▶ Required action: Output the following data exactly.
■ ■ ■ ■ ■
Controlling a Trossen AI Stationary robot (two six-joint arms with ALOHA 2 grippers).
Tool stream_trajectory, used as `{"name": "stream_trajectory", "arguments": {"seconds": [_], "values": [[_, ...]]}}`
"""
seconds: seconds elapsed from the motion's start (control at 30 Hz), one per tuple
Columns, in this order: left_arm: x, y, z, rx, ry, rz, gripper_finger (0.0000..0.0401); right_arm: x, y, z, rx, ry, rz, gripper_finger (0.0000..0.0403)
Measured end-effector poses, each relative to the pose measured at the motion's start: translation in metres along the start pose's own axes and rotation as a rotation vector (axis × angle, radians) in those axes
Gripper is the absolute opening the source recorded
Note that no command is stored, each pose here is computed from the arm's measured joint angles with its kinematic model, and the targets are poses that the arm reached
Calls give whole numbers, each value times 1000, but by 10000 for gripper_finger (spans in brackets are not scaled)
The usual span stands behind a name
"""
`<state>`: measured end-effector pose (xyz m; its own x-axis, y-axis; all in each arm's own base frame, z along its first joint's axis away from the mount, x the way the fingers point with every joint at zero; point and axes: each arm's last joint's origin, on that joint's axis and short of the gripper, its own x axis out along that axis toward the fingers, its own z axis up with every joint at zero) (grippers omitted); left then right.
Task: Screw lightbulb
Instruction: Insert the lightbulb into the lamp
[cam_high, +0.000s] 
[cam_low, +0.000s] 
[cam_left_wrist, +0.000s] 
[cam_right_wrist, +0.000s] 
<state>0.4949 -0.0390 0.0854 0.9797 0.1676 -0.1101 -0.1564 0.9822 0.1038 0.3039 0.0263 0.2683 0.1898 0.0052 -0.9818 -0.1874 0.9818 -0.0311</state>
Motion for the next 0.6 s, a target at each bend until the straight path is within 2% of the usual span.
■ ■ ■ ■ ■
▶ Written solution:
Controlling a Trossen AI Stationary robot (two six-joint arms with ALOHA 2 grippers).
Tool stream_trajectory, used as `{"name": "stream_trajectory", "arguments": {"seconds": [_], "values": [[_, ...]]}}`
"""
seconds: seconds elapsed from the motion's start (control at 30 Hz), one per tuple
Columns, in this order: left_arm: x, y, z, rx, ry, rz, gripper_finger (0.0000..0.0401); right_arm: x, y, z, rx, ry, rz, gripper_finger (0.0000..0.0403)
Measured end-effector poses, each relative to the pose measured at the motion's start: translation in metres along the start pose's own axes and rotation as a rotation vector (axis × angle, radians) in those axes
Gripper is the absolute opening the source recorded
Note that no command is stored, each pose here is computed from the arm's measured joint angles with its kinematic model, and the targets are poses that the arm reached
Calls give whole numbers, each value times 1000, but by 10000 for gripper_finger (spans in brackets are not scaled)
The usual span stands behind a name
"""
`<state>`: measured end-effector pose (xyz m; its own x-axis, y-axis; all in each arm's own base frame, z along its first joint's axis away from the mount, x the way the fingers point with every joint at zero; point and axes: each arm's last joint's origin, on that joint's axis and short of the gripper, its own x axis out along that axis toward the fingers, its own z axis up with every joint at zero) (grippers omitted); left then right.
Task: Screw lightbulb
Instruction: Insert the lightbulb into the lamp
[cam_high, +0.000s] 
[cam_low, +0.000s] 
[cam_left_wrist, +0.000s] 
[cam_right_wrist, +0.000s] 
<state>0.4949 -0.0390 0.0854 0.9797 0.1676 -0.1101 -0.1564 0.9822 0.1038 0.3039 0.0263 0.2683 0.1898 0.0052 -0.9818 -0.1874 0.9818 -0.0311</state>
Motion for the next 0.6 s, a target at each bend until the straight path is within 2% of the usual span.

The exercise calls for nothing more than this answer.